The Fringe is a wide-ranging, enormous festival, encompassing 1,100 performances over a few weeks from Aug. 12-28. A stop at the Fringe can lead to future gigs — “Perfectly Good Mystery,” for example, has had several productions; “Walmartopia” had an off-Broadway run.

“Hopefully that will encourage writers to let their work go,” Renken said. “At Broom Street, we often encourage playwrights to direct their own work. We want them to have their vision in the first rendering of the play.

“Once that groundwork is laid down hopefully you can hand it to someone else, and that the piece will still stand up. You put so much into creating a piece … (then) you give it to someone and trust they’re going to give it the care you will. It’s a leap of faith.”

“Held”

“Held” began as a mini-musical, written for a theater project called “Are We Delicious?” that tasks a pick-up ensemble with writing and staging a series of short plays in a single week.

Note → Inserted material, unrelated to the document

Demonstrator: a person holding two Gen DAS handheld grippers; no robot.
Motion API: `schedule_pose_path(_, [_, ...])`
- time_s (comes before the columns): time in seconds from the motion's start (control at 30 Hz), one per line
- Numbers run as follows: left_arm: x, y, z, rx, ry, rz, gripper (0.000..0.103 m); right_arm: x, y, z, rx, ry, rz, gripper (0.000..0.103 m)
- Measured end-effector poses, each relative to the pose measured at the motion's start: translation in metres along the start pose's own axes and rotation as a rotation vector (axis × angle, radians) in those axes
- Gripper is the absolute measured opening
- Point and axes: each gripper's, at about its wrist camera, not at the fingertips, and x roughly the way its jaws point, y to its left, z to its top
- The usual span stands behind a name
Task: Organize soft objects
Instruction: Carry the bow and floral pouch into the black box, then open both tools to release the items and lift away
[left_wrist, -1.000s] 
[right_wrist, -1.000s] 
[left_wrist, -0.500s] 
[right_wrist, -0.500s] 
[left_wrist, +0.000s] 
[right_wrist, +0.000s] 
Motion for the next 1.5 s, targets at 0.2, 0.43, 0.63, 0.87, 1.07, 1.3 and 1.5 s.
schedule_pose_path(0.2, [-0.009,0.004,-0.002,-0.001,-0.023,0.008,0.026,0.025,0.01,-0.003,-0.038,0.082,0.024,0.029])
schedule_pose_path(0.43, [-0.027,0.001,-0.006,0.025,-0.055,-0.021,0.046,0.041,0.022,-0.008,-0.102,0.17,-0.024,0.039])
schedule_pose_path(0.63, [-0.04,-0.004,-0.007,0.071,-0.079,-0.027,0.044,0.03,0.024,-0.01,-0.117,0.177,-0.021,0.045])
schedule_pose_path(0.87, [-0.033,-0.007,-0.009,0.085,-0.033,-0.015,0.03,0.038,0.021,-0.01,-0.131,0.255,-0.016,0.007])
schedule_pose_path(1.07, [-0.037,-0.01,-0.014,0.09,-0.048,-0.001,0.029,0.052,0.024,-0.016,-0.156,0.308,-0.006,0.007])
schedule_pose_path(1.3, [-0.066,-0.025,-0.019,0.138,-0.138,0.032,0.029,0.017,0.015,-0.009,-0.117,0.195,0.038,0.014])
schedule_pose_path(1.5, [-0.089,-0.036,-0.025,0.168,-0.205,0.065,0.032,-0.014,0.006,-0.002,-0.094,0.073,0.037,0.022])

In spring 2014, “Are We Delicious? Musical Fantasy” featured an initial version of “Held.” It tells the story of an intensely empathetic dreamer named Korin, Mera, Korin’s warrior best friend, and Bardo, who balances their highly emotional trio.

Sarah Streich played Mera and Erin McConnell played Korin in "Held" when it premiered at Broom Street Theater in Madison. PHOTO BY DAN MYERS

Rose and Maxwell expanded the show for a full production at Broom Street in June 2015. At the time, Amelia Cook Fontella wrote in an Isthmus review that “Maxwell and Rose make a powerhouse of a team.”

“Held,” she said, is “well crafted, and its entertaining mix of fantasy, memorable music, and emotional ups and downs keep the audience engaged.”

In its Fringe production, “Held” is set to include the same band that played in the Broom Street production: Rose on piano, Jake Ripp-Dieter on upright bass and Kristen Brenner on cello. But Rose has secured a new cast and director.

Maxwell and Rose submitted “Held” to the Fringe knowing that Rose, a prolific local musician and Maxwell’s bandmate in Little Red Wolf, was moving to New York. For Maxwell, letting the play go has been bittersweet.

“It’s a great opportunity for her to start building a new community there,” Maxwell said of Rose. “When we submitted it, we were deluding ourselves to say I’ll go and I’ll direct it.

“It’s been a rough month emotionally, but it’s also really cool. I’m going to get to go see it, a show that I wrote performed with a whole new set of eyes.”